» **PROBLEM DESCRIPTION**: Repeat, exactly and alone, every line from the line that contains "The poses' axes" to the end of the entries.

===== PROVIDED RECORDS =====

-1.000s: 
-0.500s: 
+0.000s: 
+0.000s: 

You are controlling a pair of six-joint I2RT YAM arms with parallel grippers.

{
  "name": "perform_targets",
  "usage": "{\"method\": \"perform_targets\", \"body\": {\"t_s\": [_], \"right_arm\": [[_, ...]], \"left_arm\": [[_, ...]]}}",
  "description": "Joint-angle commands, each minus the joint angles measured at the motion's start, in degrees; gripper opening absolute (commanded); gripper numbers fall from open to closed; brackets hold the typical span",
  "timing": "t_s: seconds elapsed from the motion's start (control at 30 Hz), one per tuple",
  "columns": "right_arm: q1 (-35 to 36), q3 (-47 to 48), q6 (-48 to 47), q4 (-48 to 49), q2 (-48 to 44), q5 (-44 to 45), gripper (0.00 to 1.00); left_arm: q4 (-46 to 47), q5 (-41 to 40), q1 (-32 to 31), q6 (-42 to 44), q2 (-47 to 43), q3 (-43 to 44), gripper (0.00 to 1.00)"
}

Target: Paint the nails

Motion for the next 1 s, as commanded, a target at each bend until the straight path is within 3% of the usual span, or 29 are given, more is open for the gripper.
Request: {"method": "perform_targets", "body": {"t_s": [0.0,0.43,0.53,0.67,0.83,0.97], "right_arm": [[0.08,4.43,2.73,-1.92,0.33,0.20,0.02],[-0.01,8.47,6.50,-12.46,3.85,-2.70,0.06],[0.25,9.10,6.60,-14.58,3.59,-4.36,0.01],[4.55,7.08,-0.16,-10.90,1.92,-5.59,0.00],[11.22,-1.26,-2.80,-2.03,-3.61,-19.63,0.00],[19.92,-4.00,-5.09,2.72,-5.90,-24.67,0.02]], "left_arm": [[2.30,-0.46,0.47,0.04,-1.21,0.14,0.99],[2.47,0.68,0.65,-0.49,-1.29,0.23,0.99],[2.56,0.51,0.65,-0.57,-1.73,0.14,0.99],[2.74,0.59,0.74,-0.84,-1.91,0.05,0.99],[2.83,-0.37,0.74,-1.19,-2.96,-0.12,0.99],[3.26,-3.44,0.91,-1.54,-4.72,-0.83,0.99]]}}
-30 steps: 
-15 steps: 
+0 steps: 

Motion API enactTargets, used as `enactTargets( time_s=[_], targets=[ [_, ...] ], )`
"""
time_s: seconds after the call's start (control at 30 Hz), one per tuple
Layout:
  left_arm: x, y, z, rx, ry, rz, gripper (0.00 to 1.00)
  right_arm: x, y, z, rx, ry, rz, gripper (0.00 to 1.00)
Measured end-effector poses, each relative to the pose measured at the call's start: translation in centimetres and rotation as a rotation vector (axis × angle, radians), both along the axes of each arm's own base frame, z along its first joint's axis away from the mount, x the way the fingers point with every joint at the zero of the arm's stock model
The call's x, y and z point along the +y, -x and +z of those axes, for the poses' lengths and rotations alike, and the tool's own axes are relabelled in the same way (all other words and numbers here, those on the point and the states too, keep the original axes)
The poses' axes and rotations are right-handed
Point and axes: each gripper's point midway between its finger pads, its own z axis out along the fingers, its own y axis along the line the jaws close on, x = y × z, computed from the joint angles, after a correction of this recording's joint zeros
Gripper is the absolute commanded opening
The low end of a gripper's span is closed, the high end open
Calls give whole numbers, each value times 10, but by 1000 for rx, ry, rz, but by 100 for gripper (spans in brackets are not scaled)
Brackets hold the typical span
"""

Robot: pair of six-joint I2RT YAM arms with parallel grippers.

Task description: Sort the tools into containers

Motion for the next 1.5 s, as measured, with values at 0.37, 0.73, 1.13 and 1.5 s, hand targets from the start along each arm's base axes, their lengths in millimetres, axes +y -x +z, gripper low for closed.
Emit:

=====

» **RESULT OF THIS TASK**:
The poses' axes and rotations are right-handed
Point and axes: each gripper's point midway between its finger pads, its own z axis out along the fingers, its own y axis along the line the jaws close on, x = y × z, computed from the joint angles, after a correction of this recording's joint zeros
Gripper is the absolute commanded opening
The low end of a gripper's span is closed, the high end open
Calls give whole numbers, each value times 10, but by 1000 for rx, ry, rz, but by 100 for gripper (spans in brackets are not scaled)
Brackets hold the typical span
"""

Robot: pair of six-joint I2RT YAM arms with parallel grippers.

Task description: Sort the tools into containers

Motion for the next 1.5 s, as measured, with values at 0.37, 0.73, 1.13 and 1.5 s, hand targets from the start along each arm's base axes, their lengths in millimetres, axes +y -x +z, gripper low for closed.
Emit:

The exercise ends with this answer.